- **WORK INSTRUCTION**
Copy out each line below that has the word "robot" in it.

- **INPUT**
....................
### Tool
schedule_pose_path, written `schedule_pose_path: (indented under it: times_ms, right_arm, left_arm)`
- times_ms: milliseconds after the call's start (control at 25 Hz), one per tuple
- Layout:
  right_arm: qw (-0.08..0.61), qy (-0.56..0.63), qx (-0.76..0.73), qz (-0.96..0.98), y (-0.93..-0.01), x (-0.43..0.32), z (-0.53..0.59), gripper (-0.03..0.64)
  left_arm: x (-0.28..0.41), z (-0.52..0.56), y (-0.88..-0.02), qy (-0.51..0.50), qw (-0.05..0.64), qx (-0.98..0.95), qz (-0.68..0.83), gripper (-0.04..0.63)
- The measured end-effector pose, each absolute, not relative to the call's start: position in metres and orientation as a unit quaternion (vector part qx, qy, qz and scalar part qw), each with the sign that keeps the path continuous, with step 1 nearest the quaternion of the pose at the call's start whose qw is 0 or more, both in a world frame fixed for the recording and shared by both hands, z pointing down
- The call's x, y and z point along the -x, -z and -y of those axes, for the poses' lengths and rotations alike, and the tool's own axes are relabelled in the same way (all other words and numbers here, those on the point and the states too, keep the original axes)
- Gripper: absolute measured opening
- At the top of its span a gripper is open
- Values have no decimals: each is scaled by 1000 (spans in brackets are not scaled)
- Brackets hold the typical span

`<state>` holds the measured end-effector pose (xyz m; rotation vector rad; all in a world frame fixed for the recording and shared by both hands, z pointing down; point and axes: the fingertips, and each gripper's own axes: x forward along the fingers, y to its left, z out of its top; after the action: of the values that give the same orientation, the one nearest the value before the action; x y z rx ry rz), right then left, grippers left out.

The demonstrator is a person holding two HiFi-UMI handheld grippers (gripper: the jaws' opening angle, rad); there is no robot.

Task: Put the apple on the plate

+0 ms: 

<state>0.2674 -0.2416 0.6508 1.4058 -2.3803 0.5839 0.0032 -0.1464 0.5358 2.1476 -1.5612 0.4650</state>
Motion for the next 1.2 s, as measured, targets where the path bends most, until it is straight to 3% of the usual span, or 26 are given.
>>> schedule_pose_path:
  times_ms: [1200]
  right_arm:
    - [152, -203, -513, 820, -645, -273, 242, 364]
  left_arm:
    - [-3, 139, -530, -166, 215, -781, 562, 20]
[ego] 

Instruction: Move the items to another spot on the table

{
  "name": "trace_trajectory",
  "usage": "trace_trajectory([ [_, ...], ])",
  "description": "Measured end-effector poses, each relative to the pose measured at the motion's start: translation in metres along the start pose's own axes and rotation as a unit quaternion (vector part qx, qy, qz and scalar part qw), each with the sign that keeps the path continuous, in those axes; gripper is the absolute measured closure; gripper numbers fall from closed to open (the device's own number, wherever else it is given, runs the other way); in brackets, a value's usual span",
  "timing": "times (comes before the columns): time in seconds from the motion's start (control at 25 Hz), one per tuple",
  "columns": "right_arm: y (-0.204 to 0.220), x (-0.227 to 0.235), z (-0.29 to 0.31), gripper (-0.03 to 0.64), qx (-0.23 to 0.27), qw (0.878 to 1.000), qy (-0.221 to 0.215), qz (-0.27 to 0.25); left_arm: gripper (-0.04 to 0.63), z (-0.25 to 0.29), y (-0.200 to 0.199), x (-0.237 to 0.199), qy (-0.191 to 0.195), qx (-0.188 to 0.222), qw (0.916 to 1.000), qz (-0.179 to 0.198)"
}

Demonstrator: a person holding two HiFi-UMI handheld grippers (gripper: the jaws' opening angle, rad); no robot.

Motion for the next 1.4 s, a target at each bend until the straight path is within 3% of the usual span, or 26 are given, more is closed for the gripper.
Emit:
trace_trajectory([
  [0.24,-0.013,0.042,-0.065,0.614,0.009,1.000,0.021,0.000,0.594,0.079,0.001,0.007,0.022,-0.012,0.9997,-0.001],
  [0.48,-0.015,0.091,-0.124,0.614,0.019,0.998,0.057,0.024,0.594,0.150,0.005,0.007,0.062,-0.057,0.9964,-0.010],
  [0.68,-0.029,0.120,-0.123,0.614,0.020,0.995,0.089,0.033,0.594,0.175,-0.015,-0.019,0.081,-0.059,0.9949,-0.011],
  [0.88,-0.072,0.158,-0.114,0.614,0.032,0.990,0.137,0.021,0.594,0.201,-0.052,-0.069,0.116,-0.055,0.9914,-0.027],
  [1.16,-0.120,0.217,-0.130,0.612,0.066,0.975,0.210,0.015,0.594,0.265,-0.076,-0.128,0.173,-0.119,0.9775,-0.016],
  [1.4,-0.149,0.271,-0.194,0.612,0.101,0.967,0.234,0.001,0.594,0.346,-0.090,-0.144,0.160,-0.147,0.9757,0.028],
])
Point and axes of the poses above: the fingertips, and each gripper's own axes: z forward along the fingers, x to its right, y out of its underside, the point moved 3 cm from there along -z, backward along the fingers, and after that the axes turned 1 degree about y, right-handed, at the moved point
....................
- **EXERCISE OUTPUT**
The demonstrator is a person holding two HiFi-UMI handheld grippers (gripper: the jaws' opening angle, rad); there is no robot.
Demonstrator: a person holding two HiFi-UMI handheld grippers (gripper: the jaws' opening angle, rad); no robot.

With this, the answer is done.